Source records
▬▬▬▬▬▬▬▬▬▬

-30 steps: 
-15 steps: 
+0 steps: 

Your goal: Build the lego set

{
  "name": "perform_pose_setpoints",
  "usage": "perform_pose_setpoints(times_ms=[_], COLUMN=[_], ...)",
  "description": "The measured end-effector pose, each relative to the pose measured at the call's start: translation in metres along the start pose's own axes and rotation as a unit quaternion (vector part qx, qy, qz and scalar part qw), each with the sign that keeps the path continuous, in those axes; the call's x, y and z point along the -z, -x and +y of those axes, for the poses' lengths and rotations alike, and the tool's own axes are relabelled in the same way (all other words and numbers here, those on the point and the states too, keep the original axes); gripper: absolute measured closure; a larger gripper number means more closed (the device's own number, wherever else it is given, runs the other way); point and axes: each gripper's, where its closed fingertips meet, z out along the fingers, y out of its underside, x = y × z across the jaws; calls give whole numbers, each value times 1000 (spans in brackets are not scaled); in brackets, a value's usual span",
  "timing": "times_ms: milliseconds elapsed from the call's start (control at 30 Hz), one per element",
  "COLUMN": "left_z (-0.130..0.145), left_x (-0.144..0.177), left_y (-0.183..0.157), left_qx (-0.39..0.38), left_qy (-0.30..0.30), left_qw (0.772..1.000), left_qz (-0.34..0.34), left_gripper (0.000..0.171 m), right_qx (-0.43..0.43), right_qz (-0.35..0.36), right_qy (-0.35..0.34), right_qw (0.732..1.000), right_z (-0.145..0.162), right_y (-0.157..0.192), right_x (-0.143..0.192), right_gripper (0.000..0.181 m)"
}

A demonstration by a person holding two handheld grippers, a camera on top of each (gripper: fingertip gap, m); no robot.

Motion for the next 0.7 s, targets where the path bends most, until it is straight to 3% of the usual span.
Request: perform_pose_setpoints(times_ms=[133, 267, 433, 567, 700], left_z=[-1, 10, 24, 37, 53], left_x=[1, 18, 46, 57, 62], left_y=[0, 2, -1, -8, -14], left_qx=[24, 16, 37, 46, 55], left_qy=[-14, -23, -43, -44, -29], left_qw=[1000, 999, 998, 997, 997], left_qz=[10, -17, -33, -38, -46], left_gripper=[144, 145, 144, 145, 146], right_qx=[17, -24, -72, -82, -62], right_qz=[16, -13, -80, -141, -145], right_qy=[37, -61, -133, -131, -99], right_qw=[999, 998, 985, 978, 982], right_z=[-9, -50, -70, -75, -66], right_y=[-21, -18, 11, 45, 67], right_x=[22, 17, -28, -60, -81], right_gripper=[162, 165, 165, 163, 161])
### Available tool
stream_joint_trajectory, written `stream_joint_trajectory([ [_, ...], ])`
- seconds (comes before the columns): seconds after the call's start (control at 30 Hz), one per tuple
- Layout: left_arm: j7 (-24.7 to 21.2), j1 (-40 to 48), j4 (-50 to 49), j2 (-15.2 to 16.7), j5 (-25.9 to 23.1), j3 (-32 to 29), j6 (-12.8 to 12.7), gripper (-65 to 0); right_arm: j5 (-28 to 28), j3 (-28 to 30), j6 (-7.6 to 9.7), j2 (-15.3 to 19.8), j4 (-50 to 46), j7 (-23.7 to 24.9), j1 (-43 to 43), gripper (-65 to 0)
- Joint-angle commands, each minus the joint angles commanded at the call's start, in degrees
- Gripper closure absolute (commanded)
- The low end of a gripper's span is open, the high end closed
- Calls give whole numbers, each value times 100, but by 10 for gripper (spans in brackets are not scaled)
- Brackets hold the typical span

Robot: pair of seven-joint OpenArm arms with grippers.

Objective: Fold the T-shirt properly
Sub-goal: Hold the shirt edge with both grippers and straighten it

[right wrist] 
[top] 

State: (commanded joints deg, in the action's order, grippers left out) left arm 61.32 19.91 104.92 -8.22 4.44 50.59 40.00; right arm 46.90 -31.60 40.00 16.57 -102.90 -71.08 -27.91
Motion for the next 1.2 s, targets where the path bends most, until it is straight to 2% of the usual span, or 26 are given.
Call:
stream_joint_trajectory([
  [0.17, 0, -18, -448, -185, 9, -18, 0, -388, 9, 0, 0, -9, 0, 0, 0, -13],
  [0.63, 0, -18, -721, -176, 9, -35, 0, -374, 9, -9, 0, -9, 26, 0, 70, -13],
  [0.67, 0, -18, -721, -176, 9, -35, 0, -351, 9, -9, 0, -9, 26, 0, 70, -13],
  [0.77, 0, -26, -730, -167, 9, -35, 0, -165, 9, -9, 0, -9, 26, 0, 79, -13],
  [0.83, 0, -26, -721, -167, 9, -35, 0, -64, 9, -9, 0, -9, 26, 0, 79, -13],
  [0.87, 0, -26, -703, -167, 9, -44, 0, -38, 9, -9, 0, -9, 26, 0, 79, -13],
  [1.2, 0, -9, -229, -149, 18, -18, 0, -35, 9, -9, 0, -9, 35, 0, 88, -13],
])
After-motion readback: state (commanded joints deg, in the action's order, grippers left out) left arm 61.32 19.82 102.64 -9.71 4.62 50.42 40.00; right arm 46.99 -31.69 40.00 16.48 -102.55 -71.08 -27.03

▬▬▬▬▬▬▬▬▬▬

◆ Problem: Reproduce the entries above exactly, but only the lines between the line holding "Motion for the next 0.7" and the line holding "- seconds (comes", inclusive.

◆ Written solution:
Motion for the next 0.7 s, targets where the path bends most, until it is straight to 3% of the usual span.
Request: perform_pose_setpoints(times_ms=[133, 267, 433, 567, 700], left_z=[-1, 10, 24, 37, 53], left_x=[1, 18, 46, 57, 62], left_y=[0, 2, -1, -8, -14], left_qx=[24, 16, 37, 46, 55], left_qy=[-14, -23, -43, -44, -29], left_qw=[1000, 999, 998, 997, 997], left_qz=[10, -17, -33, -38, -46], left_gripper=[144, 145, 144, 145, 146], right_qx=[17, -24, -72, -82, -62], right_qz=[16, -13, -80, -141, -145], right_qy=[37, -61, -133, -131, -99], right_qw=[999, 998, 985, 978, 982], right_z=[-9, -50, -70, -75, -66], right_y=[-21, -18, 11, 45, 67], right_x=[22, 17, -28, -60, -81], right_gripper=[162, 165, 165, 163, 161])
### Available tool
stream_joint_trajectory, written `stream_joint_trajectory([ [_, ...], ])`
- seconds (comes before the columns): seconds after the call's start (control at 30 Hz), one per tuple

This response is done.